それと大会の決勝戦で見せた、別人のような彼女の全力。
無自覚で無意識に、彼女は全く違う自分を持っているというのか。
それに気づく術も隙もない。彼女は、何かに踊らされているかもしれない。
「確かに、謎の多い次元師だけど……普段があれじゃ、話にならない」
ぐんぐんと前方から迫る、木の根を懸命に弾く。
旋回させ、或いは突いて、半歩下がった反動で、太い図体に突き刺す切っ先。
見るともう、キールアの体中に擦り傷のようなものが浮き出ていた。
隊服も解れ、頬には細い切り傷が見える。下がって呼吸を整えるのに、必死だと言った顔。
(キールア前を向いて、逸らさないで、一瞬の隙は——命を落とすわ!)
「分かってる——!!」
どうして、あそこまで。
グリンが疑問を持っていたのは、別にキールアの英雄としての実力云々ではない。
医者として、他人を思いやる、か弱い少女として。
普通に生きてきた筈の彼女が持つ、火が滾る程の魂の強さが。
グリンには理解できなかった。
次元技を捨てる事もできた筈なのに、そうしなかったのは。
次元の力に、何の未練があったというのだ。
何があそこまで彼女を、変えたのか。
心の神でもない自然を司る神、グリンは考える事を遂に放棄した。
「……やっぱり、荒療治しかない」
単純に彼女を苛める為に来たのではない。
彼女を、強くする為に来ただなんて。
絶対言わないけど。

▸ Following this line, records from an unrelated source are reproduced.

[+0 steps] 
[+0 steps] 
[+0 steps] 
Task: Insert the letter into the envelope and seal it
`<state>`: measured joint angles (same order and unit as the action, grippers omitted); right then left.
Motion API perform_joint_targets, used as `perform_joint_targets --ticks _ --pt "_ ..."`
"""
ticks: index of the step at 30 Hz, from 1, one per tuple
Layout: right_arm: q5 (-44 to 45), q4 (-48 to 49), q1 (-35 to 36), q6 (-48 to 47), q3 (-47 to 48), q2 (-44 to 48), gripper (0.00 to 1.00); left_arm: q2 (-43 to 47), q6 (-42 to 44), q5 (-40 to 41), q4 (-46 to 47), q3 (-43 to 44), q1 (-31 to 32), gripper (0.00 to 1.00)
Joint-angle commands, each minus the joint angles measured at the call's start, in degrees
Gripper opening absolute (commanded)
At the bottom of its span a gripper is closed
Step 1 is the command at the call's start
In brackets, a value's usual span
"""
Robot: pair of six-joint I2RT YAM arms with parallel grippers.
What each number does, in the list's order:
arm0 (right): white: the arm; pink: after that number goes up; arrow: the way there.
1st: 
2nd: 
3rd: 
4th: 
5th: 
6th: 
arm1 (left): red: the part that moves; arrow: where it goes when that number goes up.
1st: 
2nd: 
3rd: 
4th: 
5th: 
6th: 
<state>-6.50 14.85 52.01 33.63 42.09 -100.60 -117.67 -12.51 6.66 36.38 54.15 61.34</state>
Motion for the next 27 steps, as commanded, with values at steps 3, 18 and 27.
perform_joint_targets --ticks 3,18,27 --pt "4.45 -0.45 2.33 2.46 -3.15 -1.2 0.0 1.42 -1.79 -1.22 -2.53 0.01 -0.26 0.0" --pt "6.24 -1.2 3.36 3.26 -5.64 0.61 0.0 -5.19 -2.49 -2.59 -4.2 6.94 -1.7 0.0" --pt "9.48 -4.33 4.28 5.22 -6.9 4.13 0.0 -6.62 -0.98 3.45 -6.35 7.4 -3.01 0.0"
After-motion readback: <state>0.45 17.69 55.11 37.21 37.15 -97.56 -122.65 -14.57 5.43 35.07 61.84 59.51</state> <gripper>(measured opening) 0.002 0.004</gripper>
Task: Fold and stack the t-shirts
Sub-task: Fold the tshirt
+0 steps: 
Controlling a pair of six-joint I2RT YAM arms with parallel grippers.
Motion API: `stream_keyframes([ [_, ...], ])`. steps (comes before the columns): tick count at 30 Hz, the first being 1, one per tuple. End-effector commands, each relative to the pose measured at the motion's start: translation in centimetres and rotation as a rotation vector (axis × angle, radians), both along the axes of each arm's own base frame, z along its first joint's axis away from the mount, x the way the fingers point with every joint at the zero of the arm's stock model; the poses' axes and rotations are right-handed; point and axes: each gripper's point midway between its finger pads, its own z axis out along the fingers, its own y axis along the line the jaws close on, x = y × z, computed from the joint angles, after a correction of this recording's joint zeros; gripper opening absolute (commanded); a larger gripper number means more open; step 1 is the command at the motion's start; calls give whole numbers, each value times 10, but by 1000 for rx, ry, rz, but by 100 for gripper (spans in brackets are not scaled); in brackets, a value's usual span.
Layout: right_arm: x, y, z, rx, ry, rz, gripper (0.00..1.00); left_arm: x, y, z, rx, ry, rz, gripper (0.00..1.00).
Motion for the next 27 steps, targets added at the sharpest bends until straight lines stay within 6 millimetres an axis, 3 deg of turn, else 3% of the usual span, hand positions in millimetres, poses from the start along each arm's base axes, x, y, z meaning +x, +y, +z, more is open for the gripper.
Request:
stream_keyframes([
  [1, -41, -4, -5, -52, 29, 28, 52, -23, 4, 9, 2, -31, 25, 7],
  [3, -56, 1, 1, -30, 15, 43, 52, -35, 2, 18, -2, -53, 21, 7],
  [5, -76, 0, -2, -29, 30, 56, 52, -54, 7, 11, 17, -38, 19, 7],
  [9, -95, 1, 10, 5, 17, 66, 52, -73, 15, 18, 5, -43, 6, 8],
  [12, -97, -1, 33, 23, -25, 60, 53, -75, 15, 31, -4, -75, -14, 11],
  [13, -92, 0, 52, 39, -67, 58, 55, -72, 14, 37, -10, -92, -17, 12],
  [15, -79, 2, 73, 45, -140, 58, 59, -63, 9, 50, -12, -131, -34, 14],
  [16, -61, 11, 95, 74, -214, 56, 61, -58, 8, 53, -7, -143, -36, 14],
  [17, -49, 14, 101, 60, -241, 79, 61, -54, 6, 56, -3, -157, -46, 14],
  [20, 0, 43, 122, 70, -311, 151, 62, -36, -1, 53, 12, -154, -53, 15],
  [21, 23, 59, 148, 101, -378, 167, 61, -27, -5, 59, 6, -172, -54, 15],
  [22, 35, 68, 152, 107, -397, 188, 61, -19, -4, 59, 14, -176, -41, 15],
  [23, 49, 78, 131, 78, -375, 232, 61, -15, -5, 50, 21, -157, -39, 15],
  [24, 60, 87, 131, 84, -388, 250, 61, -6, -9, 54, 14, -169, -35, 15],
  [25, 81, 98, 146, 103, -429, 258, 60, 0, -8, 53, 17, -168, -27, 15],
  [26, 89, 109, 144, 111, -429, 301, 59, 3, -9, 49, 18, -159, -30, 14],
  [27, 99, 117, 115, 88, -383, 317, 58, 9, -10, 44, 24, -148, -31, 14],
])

グリンは立ち上がった。
「キールア・シーホリー!!」
「!? ぐ、グリン!?」
「私はぐずぐずしているのが嫌い————だから“今日中”に第二覚醒してもらう!」
「——え!?」
「拒否権はない——できなかったら殺す!!」
無表情無感情。貫いてきた筈の自分が、ここまで奮い立つのには。
きっと理由がある。
その理由が、何故か。
————キールア・シーホリーの中に、ある気がした。